24. The Architecture of the Anderson Market Building
The Anderson Market building, shown here about 1937, is a significant example of late Federal-period architecture in Concord. Part of the first phase of Concord Mill Dam Company construction, it retains much of its original appearance. The building is constructed of brick, with two stories, a gabled roof, and a pair of tall, prominent end chimneys at each side. The façade has four bays at the second story and six-over-six sash windows set into flat wooden surrounds. The later additions at the rear of the building are faced with stucco and clapboard. The building has remained relatively unchanged over its nearly two-hundred-year history.

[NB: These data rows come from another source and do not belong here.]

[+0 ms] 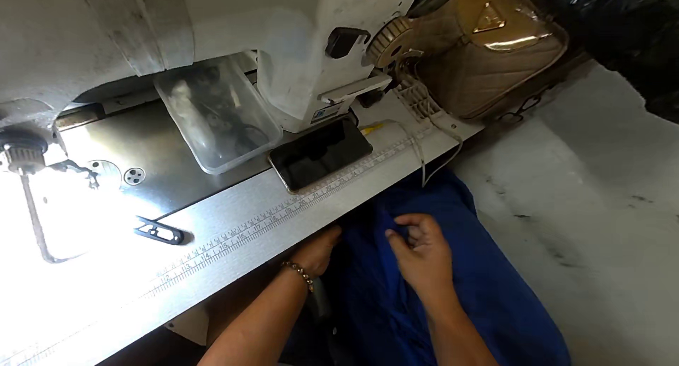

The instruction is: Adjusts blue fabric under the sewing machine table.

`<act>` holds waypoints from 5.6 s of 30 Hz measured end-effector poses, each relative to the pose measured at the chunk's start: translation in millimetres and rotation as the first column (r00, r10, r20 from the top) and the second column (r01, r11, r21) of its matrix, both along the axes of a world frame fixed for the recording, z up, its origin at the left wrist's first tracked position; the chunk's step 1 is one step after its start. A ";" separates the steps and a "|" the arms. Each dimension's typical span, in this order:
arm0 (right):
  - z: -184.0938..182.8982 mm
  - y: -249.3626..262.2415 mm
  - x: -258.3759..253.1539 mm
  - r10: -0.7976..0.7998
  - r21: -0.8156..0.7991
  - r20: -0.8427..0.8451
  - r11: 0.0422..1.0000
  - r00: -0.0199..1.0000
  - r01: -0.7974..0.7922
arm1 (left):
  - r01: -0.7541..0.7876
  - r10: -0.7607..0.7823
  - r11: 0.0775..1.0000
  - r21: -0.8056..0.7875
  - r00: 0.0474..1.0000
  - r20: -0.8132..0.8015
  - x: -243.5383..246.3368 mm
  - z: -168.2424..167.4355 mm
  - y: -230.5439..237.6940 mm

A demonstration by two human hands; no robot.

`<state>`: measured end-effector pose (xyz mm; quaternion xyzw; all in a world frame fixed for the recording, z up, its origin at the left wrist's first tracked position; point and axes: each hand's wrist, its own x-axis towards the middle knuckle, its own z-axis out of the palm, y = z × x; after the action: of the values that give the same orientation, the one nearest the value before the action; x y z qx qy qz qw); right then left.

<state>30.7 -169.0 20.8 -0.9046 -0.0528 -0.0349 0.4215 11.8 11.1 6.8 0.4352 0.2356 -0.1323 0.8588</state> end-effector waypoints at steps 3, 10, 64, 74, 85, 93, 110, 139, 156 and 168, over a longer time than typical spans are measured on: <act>0.5 -5.7 0.8 0.191 -0.087 0.092 0.979 0.977 -0.183 | -0.083 0.085 0.991 -0.101 0.996 0.018 4.0 -2.9 -3.9; 0.8 -7.0 1.5 0.113 -0.183 0.039 0.978 0.993 -0.104 | 0.211 -0.216 0.950 0.228 0.976 -0.005 8.7 2.4 -3.2; -20.4 19.0 -8.3 0.113 -0.476 -0.119 0.866 0.986 -0.156 | 0.301 -0.334 0.823 0.483 0.942 -0.017 7.5 -15.1 -5.9; 15.1 -12.8 1.5 0.116 -0.368 0.101 0.927 0.988 -0.071 | 0.257 -0.621 0.350 0.901 0.784 0.017 -1.6 -37.3 -1.0; -5.7 14.5 -4.8 0.148 -0.499 -0.202 0.835 0.968 -0.232 | 0.297 -0.600 0.366 0.882 0.800 -0.020 1.5 -26.1 2.3; -16.1 7.6 -4.6 0.207 -0.424 -0.209 0.861 0.956 -0.279 | 0.286 -0.546 0.463 0.839 0.837 0.016 3.3 -23.3 -1.1; -3.2 6.2 -1.1 0.082 -0.360 -0.219 0.920 0.972 -0.158 | 0.350 -0.383 0.747 0.565 0.922 -0.064 11.4 -12.6 -6.7; 1.6 2.7 9.7 0.169 -0.240 -0.354 0.934 0.920 -0.264 | 0.498 -0.459 0.595 0.631 0.855 -0.242 -4.8 -36.9 6.8; -24.0 16.5 -1.2 0.171 -0.459 -0.231 0.849 0.958 -0.262 | 0.403 -0.373 0.673 0.619 0.909 -0.187 -7.4 -26.0 11.0; -25.8 15.7 -2.8 0.199 -0.462 -0.207 0.843 0.958 -0.275 | 0.442 -0.376 0.619 0.649 0.892 -0.250 -9.1 -31.9 8.3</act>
<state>27.8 -153.3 -5.0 -0.9677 -0.1393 0.1005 0.1847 2.6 19.4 -25.1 0.7586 0.2003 -0.2461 0.5690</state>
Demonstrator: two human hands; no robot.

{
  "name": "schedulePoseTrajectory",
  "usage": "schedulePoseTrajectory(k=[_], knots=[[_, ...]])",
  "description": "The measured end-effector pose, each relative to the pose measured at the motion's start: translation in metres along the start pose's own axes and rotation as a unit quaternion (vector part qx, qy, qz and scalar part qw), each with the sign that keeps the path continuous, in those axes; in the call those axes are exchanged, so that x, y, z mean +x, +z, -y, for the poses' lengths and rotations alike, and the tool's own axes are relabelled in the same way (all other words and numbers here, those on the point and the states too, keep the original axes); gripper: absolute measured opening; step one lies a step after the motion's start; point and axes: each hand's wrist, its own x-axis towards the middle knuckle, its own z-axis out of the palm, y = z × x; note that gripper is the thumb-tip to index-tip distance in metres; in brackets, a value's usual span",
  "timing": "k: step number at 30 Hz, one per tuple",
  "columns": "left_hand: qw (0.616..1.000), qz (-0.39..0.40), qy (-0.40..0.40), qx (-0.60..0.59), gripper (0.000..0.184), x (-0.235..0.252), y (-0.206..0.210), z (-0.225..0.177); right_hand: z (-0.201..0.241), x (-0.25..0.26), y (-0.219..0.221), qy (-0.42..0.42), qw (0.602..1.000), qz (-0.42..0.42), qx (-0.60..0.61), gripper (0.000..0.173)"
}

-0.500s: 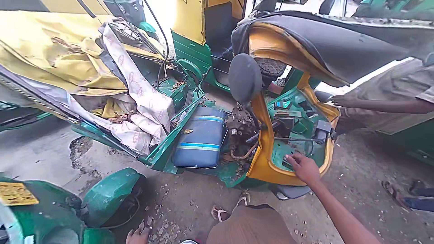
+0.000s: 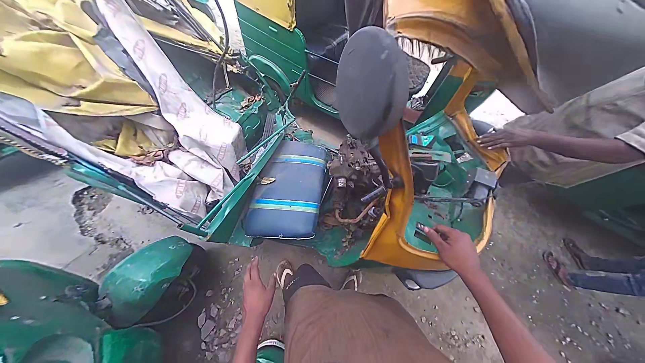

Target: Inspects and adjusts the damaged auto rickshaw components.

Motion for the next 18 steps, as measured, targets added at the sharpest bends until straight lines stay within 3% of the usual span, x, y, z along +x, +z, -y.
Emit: schedulePoseTrajectory(k=[4,8,11,14,18], knots=[[0.988,-0.146,0.038,-0.011,0.075,0.082,-0.102,0.021,-0.003,-0.005,0.008,-0.015,0.999,-0.033,0.021,0.048],[0.984,-0.177,0.025,0.019,0.066,0.178,-0.184,0.055,0.008,-0.01,0.013,-0.051,0.988,-0.144,0.022,0.04],[0.992,-0.117,-0.013,0.045,0.063,0.238,-0.206,0.098,0.046,-0.027,0.01,-0.04,0.974,-0.225,0.016,0.041],[0.998,-0.009,-0.027,0.048,0.061,0.29,-0.198,0.142,0.106,-0.042,0.017,-0.02,0.943,-0.298,0.147,0.041],[0.985,0.157,-0.028,0.073,0.049,0.314,-0.176,0.16,0.161,-0.04,0.039,0.025,0.916,-0.324,0.237,0.048]])
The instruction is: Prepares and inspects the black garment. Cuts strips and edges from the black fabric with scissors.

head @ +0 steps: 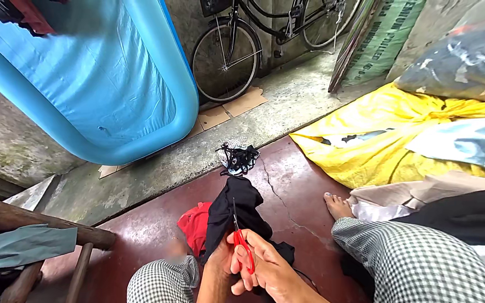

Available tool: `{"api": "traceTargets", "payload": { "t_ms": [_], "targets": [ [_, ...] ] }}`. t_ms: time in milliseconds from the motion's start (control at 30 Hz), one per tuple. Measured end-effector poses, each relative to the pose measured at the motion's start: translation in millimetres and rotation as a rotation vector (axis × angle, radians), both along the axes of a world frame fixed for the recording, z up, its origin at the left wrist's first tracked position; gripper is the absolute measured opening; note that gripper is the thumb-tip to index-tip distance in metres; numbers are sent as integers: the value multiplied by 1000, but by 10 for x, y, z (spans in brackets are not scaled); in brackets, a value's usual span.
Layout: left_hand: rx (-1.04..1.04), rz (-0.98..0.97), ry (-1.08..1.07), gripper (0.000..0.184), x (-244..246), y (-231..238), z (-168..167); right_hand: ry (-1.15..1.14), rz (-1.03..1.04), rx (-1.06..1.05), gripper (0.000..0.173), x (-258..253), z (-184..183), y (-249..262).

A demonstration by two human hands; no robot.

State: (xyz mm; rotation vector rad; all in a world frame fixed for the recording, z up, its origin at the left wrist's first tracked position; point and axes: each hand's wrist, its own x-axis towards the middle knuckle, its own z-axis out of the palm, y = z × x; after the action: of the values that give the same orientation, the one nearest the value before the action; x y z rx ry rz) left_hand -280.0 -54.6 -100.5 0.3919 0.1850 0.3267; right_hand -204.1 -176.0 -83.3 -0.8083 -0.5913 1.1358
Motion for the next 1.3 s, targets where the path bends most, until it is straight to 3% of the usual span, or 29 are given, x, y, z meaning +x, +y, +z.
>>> {"api": "traceTargets", "payload": {
  "t_ms": [100, 233, 333, 467, 633, 900, 1133, 1233, 1300],
  "targets": [
    [19, 2, -4, 38, 1, 3, -3, -20, -30, -21, 31, -21, -18, 5],
    [88, 9, -114, 19, 19, 22, -17, -54, -35, -26, 32, -15, -36, 12],
    [114, -20, -77, 25, 70, 55, 58, -23, -26, -31, 31, 2, -8, 16],
    [121, -27, 89, 47, 39, 35, 11, -8, -18, -39, 29, 29, 21, 11],
    [226, 12, -11, 36, -8, 17, -77, -53, -30, -9, 33, 19, -35, 21],
    [311, 161, 76, 34, -59, -96, -37, -9, 41, 45, 31, 16, 16, 4],
    [338, 29, -25, 16, -28, -102, 42, 57, 36, 39, 29, 12, 33, 16],
    [340, 85, 52, 29, -7, -121, 31, 42, 7, 13, 28, 2, 45, 8],
    [390, 132, 24, 21, -4, -112, -37, 26, -25, 29, 30, -1, 15, 17]
  ]
}}
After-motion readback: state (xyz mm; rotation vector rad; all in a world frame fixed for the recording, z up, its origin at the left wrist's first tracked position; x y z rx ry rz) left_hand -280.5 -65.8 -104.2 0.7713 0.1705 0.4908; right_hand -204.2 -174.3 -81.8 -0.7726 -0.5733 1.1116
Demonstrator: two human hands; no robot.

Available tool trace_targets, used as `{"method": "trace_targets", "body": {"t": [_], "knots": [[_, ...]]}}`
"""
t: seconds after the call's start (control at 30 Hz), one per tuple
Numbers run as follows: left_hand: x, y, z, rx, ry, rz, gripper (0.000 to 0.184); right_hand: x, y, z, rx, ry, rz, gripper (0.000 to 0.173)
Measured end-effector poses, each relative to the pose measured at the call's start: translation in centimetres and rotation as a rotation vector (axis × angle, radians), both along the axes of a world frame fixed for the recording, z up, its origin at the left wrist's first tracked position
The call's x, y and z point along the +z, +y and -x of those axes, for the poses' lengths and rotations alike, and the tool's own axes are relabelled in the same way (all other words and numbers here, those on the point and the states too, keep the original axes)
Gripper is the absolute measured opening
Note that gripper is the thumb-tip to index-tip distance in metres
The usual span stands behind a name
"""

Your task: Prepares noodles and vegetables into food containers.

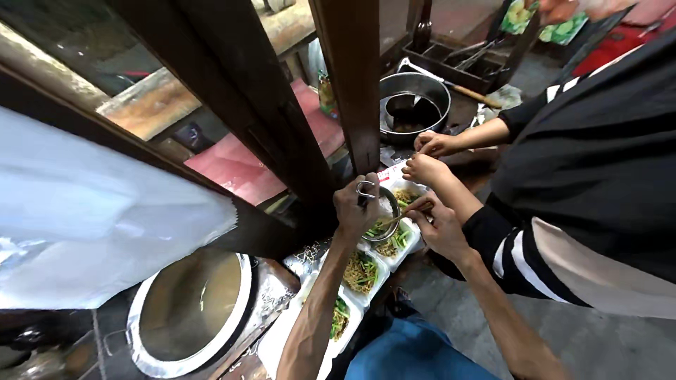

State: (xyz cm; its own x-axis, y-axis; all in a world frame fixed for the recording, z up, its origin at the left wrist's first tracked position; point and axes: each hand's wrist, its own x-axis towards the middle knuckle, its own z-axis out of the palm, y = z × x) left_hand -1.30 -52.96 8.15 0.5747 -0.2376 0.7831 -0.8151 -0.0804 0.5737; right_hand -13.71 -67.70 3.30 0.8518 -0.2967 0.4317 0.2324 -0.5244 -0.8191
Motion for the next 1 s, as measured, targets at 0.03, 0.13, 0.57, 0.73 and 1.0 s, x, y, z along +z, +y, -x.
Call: {"method": "trace_targets", "body": {"t": [0.03, 0.13, 0.57, 0.73, 1.0], "knots": [[-0.1, -0.7, -0.3, -0.033, -0.026, -0.004, 0.042, 0.3, -0.6, -0.5, 0.012, 0.008, 0.036, 0.015], [-0.4, -2.8, -1.1, -0.121, -0.088, 0.021, 0.037, 1.6, -2.2, -2.1, 0.037, 0.032, 0.107, 0.011], [-2.7, -9.7, -3.3, -0.196, -0.164, -0.021, 0.038, 4.5, -8.0, -2.7, 0.022, 0.043, 0.320, 0.010], [-3.3, -10.7, -3.6, -0.186, -0.194, -0.056, 0.033, 3.3, -8.3, -2.8, -0.066, -0.020, 0.276, 0.012], [-3.5, -11.2, -3.7, -0.179, -0.186, -0.099, 0.034, 2.1, -8.7, -2.5, -0.023, 0.009, 0.286, 0.012]]}}
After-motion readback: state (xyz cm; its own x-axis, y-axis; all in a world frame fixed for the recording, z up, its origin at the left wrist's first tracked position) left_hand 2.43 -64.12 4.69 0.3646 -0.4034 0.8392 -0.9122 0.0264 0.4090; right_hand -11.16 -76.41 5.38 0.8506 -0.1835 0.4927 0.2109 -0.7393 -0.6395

In keeping with late-1920s-to-early-1930s efforts to improve the appearance of the Milldam, Leslie Anderson commissioned architect Harry Little to make changes to the Anderson Market building's façade. Little added two large multi-light bay windows on each side of the front door. Like Little's work on the adjacent Middlesex Savings Bank, the remodel is a blend of colonial influence and Greek Revival.
Little was inspired by the bay windows that had graced many of the buildings on the Milldam when he first moved to Concord. By the 1920s, many had been replaced by plate glass. The Anderson Market building is one of many example of Harry Little's historically sensitive designs and embellishes one of the oldest buildings on the Milldam.